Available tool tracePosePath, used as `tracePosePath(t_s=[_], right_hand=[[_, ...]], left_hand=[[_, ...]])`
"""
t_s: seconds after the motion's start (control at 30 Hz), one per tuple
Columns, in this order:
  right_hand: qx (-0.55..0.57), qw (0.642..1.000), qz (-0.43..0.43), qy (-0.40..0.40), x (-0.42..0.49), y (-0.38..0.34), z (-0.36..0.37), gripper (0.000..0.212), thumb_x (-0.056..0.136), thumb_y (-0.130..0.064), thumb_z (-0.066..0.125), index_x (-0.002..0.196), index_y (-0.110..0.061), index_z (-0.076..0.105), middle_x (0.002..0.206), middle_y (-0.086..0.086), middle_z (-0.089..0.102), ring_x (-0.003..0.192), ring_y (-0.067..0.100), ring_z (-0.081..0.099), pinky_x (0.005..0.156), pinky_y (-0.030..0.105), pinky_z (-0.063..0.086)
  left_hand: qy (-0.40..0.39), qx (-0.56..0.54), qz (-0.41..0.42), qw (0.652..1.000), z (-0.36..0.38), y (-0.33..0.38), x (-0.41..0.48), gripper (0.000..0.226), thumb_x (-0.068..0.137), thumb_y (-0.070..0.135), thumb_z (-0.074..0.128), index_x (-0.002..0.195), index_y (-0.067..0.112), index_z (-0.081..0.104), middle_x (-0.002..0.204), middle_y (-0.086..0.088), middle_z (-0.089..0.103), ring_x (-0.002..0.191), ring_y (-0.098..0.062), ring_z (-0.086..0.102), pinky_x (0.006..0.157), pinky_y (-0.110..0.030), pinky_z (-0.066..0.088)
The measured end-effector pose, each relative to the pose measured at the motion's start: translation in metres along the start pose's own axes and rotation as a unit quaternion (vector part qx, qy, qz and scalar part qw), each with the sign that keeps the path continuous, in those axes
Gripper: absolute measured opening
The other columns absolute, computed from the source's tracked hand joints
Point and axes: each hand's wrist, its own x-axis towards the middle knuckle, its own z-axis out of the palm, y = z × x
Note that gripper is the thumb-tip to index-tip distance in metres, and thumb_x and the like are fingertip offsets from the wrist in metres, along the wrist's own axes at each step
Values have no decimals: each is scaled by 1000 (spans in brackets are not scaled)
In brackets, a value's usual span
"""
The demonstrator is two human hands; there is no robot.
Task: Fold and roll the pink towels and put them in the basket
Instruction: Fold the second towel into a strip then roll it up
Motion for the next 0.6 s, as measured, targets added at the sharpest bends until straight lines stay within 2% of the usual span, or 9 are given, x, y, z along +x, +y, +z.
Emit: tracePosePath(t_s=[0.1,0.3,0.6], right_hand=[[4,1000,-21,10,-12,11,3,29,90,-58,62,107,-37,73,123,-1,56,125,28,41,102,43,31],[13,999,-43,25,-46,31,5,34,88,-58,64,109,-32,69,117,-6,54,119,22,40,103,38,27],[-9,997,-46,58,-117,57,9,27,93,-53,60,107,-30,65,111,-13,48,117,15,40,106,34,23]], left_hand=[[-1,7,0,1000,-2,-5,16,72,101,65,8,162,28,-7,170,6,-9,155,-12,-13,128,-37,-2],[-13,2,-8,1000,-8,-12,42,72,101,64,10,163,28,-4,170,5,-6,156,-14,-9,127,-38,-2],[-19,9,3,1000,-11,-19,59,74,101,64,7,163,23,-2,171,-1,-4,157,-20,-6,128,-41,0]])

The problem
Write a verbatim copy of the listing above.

Task output
Available tool tracePosePath, used as `tracePosePath(t_s=[_], right_hand=[[_, ...]], left_hand=[[_, ...]])`
"""
t_s: seconds after the motion's start (control at 30 Hz), one per tuple
Columns, in this order:
  right_hand: qx (-0.55..0.57), qw (0.642..1.000), qz (-0.43..0.43), qy (-0.40..0.40), x (-0.42..0.49), y (-0.38..0.34), z (-0.36..0.37), gripper (0.000..0.212), thumb_x (-0.056..0.136), thumb_y (-0.130..0.064), thumb_z (-0.066..0.125), index_x (-0.002..0.196), index_y (-0.110..0.061), index_z (-0.076..0.105), middle_x (0.002..0.206), middle_y (-0.086..0.086), middle_z (-0.089..0.102), ring_x (-0.003..0.192), ring_y (-0.067..0.100), ring_z (-0.081..0.099), pinky_x (0.005..0.156), pinky_y (-0.030..0.105), pinky_z (-0.063..0.086)
  left_hand: qy (-0.40..0.39), qx (-0.56..0.54), qz (-0.41..0.42), qw (0.652..1.000), z (-0.36..0.38), y (-0.33..0.38), x (-0.41..0.48), gripper (0.000..0.226), thumb_x (-0.068..0.137), thumb_y (-0.070..0.135), thumb_z (-0.074..0.128), index_x (-0.002..0.195), index_y (-0.067..0.112), index_z (-0.081..0.104), middle_x (-0.002..0.204), middle_y (-0.086..0.088), middle_z (-0.089..0.103), ring_x (-0.002..0.191), ring_y (-0.098..0.062), ring_z (-0.086..0.102), pinky_x (0.006..0.157), pinky_y (-0.110..0.030), pinky_z (-0.066..0.088)
The measured end-effector pose, each relative to the pose measured at the motion's start: translation in metres along the start pose's own axes and rotation as a unit quaternion (vector part qx, qy, qz and scalar part qw), each with the sign that keeps the path continuous, in those axes
Gripper: absolute measured opening
The other columns absolute, computed from the source's tracked hand joints
Point and axes: each hand's wrist, its own x-axis towards the middle knuckle, its own z-axis out of the palm, y = z × x
Note that gripper is the thumb-tip to index-tip distance in metres, and thumb_x and the like are fingertip offsets from the wrist in metres, along the wrist's own axes at each step
Values have no decimals: each is scaled by 1000 (spans in brackets are not scaled)
In brackets, a value's usual span
"""
The demonstrator is two human hands; there is no robot.
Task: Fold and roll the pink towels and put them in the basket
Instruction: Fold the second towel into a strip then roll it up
Motion for the next 0.6 s, as measured, targets added at the sharpest bends until straight lines stay within 2% of the usual span, or 9 are given, x, y, z along +x, +y, +z.
Emit: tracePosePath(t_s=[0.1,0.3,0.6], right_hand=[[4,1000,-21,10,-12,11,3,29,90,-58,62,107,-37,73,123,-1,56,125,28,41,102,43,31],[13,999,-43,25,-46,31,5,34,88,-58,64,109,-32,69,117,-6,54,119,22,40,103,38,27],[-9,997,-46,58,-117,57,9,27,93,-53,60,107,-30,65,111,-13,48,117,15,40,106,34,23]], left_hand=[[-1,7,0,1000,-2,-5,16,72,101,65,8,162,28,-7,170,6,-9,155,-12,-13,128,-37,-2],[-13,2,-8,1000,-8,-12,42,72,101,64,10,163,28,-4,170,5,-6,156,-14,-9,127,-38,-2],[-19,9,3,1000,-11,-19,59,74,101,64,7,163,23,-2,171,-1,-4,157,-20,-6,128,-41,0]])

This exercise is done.